Berkat Sensasi, Saipul Jamil yang Kita Kenal Adalah Korban, Bukan Pelaku Pencabulan

Adalah sensasi, mamaksa kita mengingat Saipul Jamil sebagai korban. Sebagai orang baik yang dizalimi. Bukan sebagai pelaku pencabulan.

child grooming mojok.co

Ilustrasi Mojok.co

Setelah hampir lima tahun mendekam di penjara, Saipul Jamil akhirnya bebas. Kebebasan mantan napi pencabulan itu disambut meriah. Sepertinya, media-media di Indonesia sudah merindukan terpaan exposure dari salah satu artis kontroversial tersebut.

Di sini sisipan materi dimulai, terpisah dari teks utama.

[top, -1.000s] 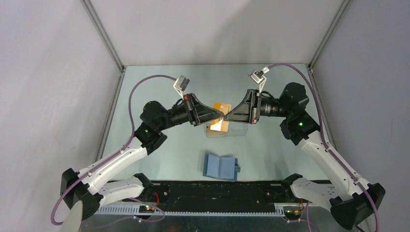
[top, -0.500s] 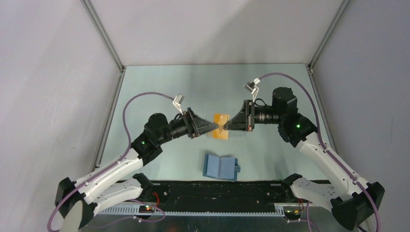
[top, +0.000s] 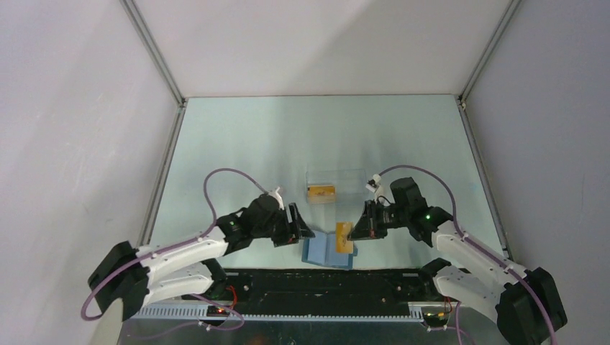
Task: Put the credit cards into the card holder
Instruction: Insert the credit card into the card holder.
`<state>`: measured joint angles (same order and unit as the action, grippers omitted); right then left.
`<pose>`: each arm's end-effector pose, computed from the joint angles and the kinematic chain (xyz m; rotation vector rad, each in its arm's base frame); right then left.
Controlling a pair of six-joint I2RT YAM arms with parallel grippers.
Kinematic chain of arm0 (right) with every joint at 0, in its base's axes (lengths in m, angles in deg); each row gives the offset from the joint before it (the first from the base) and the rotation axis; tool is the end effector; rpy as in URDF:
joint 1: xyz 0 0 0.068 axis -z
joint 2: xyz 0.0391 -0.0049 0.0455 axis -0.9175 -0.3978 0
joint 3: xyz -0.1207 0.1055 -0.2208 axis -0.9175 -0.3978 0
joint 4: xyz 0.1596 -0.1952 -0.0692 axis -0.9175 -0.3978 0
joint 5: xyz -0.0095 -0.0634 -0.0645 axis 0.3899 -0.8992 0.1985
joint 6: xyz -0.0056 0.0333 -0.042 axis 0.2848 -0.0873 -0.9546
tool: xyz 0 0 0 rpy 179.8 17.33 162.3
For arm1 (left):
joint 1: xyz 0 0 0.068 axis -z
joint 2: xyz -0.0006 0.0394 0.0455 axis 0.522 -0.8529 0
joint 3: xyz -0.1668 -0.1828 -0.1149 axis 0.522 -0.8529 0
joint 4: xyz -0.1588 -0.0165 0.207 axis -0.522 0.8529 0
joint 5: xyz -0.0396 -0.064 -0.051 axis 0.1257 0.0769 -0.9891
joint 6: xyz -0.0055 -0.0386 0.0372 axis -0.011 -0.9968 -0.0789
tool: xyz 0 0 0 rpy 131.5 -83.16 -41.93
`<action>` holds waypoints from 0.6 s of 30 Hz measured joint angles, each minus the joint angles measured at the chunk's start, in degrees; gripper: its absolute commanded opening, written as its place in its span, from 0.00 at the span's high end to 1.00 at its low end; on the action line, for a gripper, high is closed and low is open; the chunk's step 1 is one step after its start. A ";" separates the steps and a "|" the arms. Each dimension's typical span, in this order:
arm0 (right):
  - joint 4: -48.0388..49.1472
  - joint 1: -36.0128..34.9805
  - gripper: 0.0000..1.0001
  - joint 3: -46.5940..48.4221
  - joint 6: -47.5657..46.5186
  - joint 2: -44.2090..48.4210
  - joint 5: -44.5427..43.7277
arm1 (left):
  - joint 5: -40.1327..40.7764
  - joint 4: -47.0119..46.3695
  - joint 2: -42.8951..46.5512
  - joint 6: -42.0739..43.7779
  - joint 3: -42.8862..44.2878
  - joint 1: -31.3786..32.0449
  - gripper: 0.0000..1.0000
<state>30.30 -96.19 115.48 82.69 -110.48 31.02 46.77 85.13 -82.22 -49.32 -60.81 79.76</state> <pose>0.1477 0.1126 0.2104 -0.3148 2.4954 1.4213 0.1264 -0.1519 0.1852 -0.1835 2.5521 -1.1222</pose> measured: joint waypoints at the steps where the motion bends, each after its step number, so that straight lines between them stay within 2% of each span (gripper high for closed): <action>1: 0.44 -0.22 1.00 -0.74 0.28 -0.15 -0.42 | 0.28 0.20 -1.95 0.20 0.13 0.76 0.30; 9: 8.39 -4.37 1.00 -3.28 2.89 -4.94 -5.84 | 2.99 1.46 -11.04 0.74 1.40 3.19 0.46; 13: 13.31 -5.79 1.00 -5.92 4.39 -6.93 -7.80 | 3.45 1.38 -14.36 1.42 3.08 4.20 0.68; 15: 15.72 -6.58 1.00 -7.15 5.25 -8.28 -8.87 | 3.78 1.40 -15.02 1.64 3.13 4.48 0.84; 18: 18.99 -7.65 1.00 -8.57 5.88 -10.27 -9.90 | 4.52 1.51 -15.56 1.60 3.10 4.74 0.89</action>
<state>49.29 -103.84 106.91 88.57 -120.75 21.12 51.29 86.64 -97.78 -47.73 -57.70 84.50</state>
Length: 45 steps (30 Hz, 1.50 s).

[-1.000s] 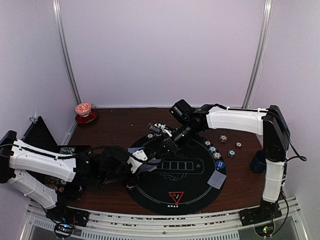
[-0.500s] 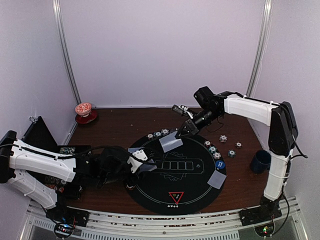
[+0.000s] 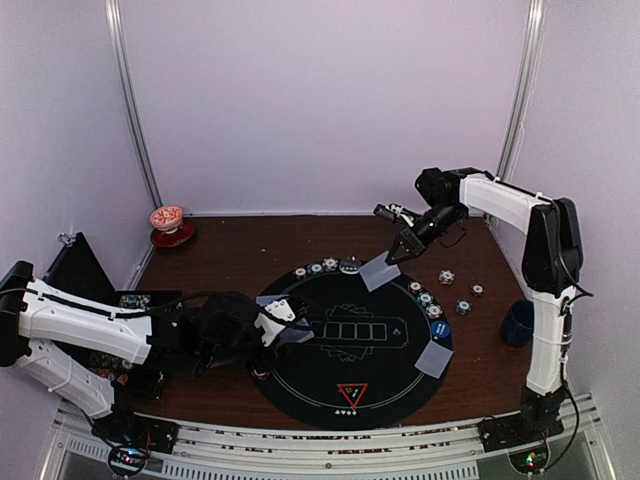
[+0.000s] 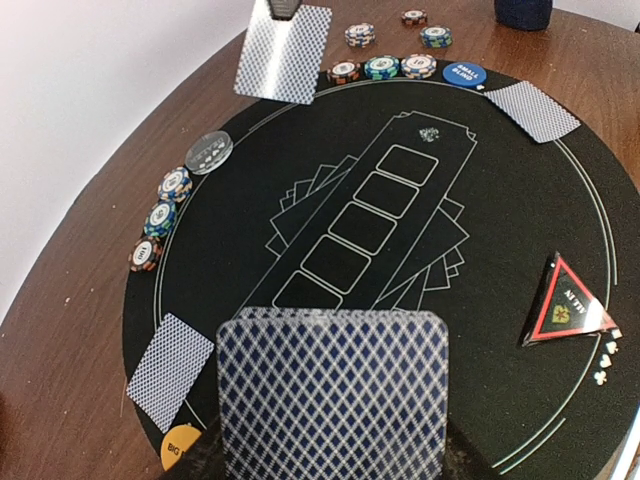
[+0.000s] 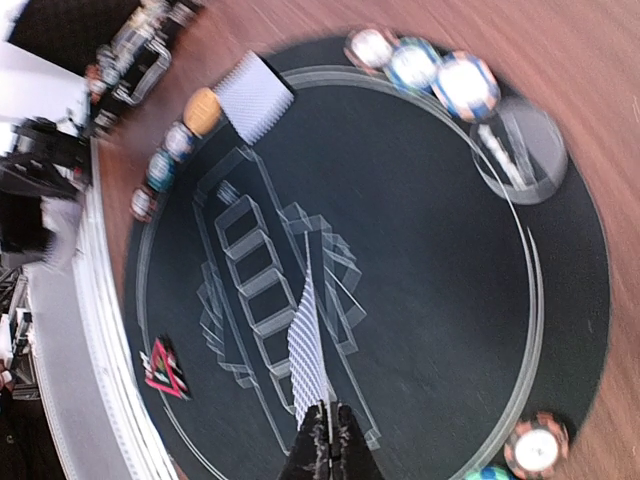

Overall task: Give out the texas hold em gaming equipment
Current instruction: Distribute the poker card in the dealer area.

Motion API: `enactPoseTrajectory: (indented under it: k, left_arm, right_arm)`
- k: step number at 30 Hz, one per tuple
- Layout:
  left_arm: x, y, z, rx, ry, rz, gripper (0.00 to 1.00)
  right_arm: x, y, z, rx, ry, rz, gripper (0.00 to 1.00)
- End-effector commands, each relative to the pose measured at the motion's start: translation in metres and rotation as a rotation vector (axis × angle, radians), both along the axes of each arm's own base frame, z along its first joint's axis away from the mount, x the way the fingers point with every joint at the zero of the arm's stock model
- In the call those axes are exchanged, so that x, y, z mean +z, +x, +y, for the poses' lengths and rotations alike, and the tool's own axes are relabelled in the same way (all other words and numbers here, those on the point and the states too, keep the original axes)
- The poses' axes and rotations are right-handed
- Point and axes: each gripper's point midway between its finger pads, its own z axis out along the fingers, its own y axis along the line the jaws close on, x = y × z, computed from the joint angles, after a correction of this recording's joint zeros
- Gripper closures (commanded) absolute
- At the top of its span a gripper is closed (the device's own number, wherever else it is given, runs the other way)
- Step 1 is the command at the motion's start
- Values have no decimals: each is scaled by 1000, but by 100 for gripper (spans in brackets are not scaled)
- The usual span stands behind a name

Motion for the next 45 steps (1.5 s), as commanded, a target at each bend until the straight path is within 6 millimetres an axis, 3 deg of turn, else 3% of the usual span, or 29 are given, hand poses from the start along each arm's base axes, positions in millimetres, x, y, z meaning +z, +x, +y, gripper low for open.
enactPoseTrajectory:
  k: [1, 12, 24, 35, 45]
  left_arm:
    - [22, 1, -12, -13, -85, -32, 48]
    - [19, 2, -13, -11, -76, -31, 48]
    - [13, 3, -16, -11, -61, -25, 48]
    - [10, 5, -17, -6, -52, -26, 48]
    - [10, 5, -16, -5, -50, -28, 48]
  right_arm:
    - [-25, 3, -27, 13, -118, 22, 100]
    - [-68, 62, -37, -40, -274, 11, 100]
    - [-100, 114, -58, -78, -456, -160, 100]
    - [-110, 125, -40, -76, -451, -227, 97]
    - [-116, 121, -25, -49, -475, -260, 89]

Kebebasan Saipul Jamil diatur dengan skenario yang sungguh dramatis. Dia keluar dari penjara mengenakan kaos putih. Warna putih melambangkan “kesucian”. Pintar sekali. Di bagian dada kaos, terlihat secuplik kalimat yang kalau tidak tertutup kalungan bungan, mungkin bertuliskan “Saipul Jamil Official”. Cerdik sekali.

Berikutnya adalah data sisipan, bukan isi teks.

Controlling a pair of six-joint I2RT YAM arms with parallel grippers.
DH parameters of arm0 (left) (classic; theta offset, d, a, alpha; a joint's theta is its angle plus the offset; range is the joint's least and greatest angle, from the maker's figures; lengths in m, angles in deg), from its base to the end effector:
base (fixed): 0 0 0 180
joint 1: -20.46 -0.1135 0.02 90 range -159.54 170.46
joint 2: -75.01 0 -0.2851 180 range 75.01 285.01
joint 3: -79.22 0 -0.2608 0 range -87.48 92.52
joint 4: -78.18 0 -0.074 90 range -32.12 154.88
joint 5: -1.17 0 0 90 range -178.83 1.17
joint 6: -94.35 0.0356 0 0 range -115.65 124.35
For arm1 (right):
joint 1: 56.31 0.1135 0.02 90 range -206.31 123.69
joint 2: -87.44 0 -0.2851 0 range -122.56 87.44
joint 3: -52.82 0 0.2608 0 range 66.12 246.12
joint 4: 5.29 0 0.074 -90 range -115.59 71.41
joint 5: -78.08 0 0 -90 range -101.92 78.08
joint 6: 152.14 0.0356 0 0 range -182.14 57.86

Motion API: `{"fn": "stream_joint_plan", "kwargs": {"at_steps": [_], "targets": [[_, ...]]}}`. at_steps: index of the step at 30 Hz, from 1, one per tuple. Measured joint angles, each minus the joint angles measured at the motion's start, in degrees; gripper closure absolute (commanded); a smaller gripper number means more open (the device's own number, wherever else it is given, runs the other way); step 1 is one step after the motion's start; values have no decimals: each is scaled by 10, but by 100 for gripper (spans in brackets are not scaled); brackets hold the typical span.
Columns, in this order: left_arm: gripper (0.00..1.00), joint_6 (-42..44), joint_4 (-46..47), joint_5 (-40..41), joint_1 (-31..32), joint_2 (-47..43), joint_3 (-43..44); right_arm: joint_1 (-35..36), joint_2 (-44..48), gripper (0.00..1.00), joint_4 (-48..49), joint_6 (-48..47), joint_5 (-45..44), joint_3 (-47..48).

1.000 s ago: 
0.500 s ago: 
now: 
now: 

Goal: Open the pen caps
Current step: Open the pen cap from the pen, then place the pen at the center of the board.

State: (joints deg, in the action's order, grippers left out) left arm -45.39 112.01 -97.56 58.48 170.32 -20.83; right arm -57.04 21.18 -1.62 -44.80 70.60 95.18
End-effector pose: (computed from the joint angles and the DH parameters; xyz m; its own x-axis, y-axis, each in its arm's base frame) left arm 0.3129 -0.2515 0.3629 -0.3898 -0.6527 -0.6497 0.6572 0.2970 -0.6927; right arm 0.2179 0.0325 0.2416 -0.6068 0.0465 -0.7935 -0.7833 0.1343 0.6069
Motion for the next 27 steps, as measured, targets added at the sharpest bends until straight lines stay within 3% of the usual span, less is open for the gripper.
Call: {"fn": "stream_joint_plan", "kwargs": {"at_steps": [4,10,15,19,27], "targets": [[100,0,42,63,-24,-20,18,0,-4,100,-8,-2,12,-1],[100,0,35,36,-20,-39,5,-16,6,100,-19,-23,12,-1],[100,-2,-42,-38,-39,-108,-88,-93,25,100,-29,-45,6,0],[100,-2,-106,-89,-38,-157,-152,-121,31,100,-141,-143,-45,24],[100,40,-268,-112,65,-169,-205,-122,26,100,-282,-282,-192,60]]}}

Media pasti berlomba-lomba mendapatkan angle terbaik untuk menangkap momen kebebasan ini. Salah satunya dari arah depan. Jadi, sablon “Saipul Jamil Official” akan terlihat. Kok ya “kebetulan”, nama akun YouTube resmi Bang Ipul adalah “Saipul Jamil Official”. Normal apabila manajemen menyiapkan (dan menggenjot) subscriber dan views akun itu. Maklum, persiapan kalau aksi boikot Bang Ipul sukses dan stasiun televisi menjauh. Kanal YouTube bakal jadi ujung tombak.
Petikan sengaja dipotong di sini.